Author’s work on novel only part of the story
I spent the last two months writing a novel for young adults (and all adults). It was an intense process in which I put in eight hours a day either sitting in front of the computer or walking around, pacing the house, or outside in the neighborhood or at the college or the lake. The process involves a whole lot of talking out loud to myself (and my dog).
Sometimes I’m speaking in the voice of my story’s narrator, which I’m trying to keep consistent in terms of point of view, tone and style. Sometimes in a character’s voice. But a lot of the time it’s just me talking to myself, either cursing because an idea flops, or celebrating a stroke of genius.
If you ever get serious about writing a novel, one of the first decisions you’ll have to make is about how much of the ending to your story should you know before you start writing it. There are two main schools of thought regarding this. Edgar Alan Poe was of the opinion that the story will be best executed if the writer has predetermined the outcome, and that the form and structure of the writing should lead to that end. Other more modern writers like Virginia Woolf, Ken Kesey, and Jack Kerouac have created from a more pliable, stream-of-consciousness mindset, allowing for a more natural, uninhibited flow of ideas that may determine an outcome-in-the-making.
I try to follow the more structured mode. The interconnections among character, setting, and a theme rooted in compassion are essential for me to become invested emotionally within a story, whether it’s my own or someone else’s.
Although I don’t follow a prescribed story map, and I do allow for deviations and spontaneous changes as the story grows, I feel obliged to take on a grand theme of some sort. A story shouldn’t end just because the action stops, or because a big question has been answered. There should be a sense that there is more to come, and that a bigger question has now been asked.
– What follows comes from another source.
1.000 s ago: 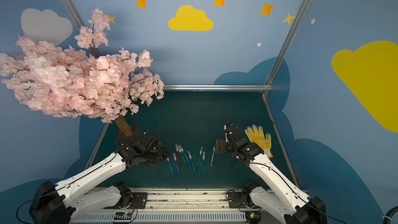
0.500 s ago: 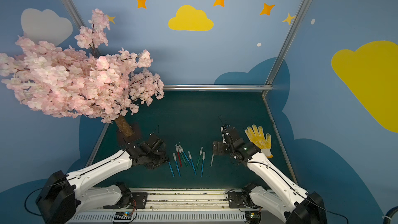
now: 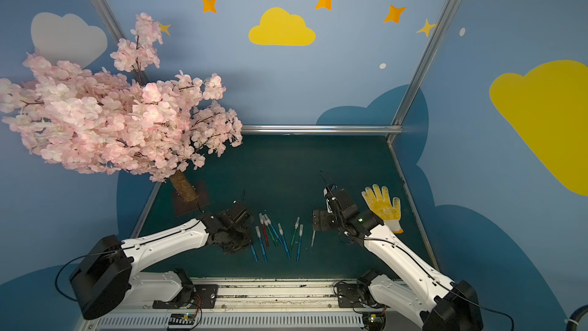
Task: Remove protective caps from carving knives
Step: Pick up the carving knife from the center of the board.
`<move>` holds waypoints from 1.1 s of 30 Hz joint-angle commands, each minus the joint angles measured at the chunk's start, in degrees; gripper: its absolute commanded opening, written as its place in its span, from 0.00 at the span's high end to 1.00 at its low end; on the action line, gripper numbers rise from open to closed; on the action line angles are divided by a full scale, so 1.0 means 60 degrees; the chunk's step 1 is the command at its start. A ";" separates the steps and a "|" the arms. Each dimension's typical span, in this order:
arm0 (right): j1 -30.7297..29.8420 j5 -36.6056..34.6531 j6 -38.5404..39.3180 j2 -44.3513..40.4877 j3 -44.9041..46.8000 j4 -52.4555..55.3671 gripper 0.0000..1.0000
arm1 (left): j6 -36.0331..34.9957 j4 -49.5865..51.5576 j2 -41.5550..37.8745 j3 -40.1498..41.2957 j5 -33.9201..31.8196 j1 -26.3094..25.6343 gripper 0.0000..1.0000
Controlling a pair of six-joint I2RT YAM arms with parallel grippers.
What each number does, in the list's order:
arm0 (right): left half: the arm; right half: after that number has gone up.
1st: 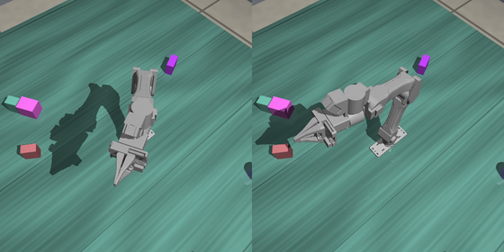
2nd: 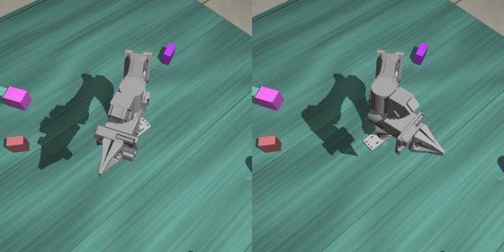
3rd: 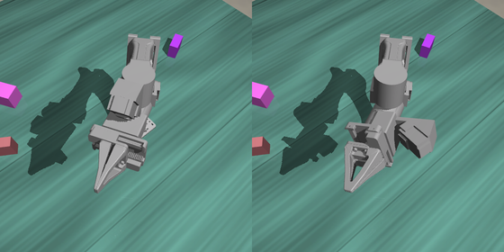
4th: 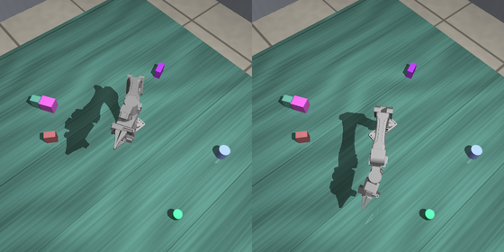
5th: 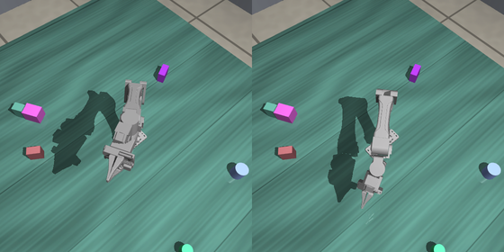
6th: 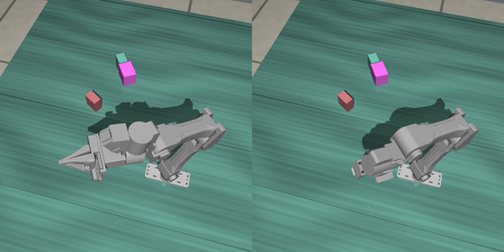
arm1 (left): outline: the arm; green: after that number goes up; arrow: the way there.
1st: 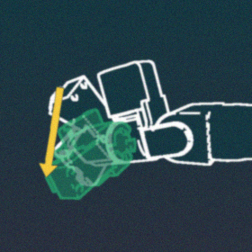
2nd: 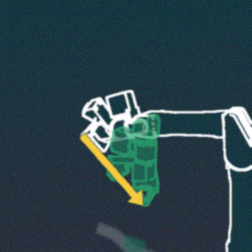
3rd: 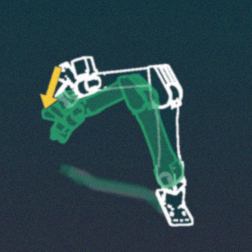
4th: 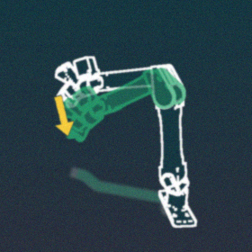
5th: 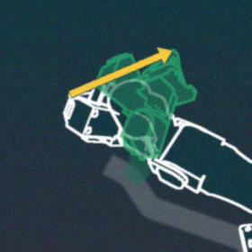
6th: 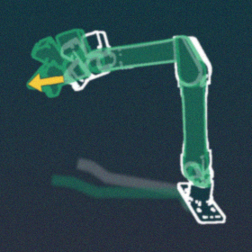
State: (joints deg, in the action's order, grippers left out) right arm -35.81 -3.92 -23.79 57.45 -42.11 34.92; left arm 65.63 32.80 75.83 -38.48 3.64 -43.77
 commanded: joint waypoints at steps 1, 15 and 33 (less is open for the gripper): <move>-0.0055 -0.0137 -0.0037 -0.0024 -0.0059 -0.0047 0.02 | -0.0010 -0.0071 0.0261 -0.0286 -0.0119 -0.0099 0.62; -0.0081 -0.0196 -0.0019 0.0097 -0.0069 -0.0135 0.02 | -0.0160 -0.0222 0.0904 -0.0472 -0.0266 -0.0198 0.72; -0.0119 -0.0445 -0.0059 -0.0286 0.0028 0.0200 0.02 | -0.0402 -0.0186 0.1453 -0.0474 -0.0400 -0.0205 0.81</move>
State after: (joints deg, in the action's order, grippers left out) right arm -36.23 -5.58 -23.79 57.10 -42.11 34.87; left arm 64.29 30.48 83.02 -40.56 2.31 -44.80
“Rosebud Dreamworld” is a coming of age story about a troubled teenage boy trying to overcome the loss of his father. I took on the two big ideas here. One is the process of finding the pieces and the glue to put a broken life back together. The other is a deep probe into the linear and cyclical nature of time. To frame the novel, I chose a junkyard setting, with metaphors and motifs arising from the old obsolete machines. Here is the prologue to “Rosebud Dreamworld.”
The seasons are stubborn. They do not change willingly. The green heart of summer does not welcome autumn, knowing her brief, blazing glory cannot replace the sun’s warmth. Autumn clings to the last single quaking leaf until impetuous winter tears it from her bony grasp. Heedless of storms above, winter slumbers beneath its white blanket among roots and rocks only to be awakened by noisy birds and a rekindled sun. And the wild burgeoning of spring must succumb to the laze of summer.
Such is the nature of Time. The cycle repeats endlessly, always moving forward, never back. Yet each season has its own life – its unique color and mood. It has been shaped by the ones that came before. Within the cusp that joins two seasons lies a seed of creation.
Likewise, each generation does not pass on without a fight. The time to leave is always too soon, and never right. The old do not go gently into the dark and unknown night. Sons and daughters know they must follow their own light, for memories are all that remain, and what was, can never be again.
Yet in the wake of something gone are things to come. New people, new places, new experiences, new tools begin to fill empty spaces. They become the elements of our story, the pieces of machinery we weld, solder and screw together to fashion the vehicle that takes us on our journey into the future.
This is the story of Raif Williams, who in the early summer of his life stands to inherit a junkyard filled with much more than old junk. For Raif, Rosebud Dreamworld is a place that whispers of a near and distant past, a haunted present, and a future that is in grave danger.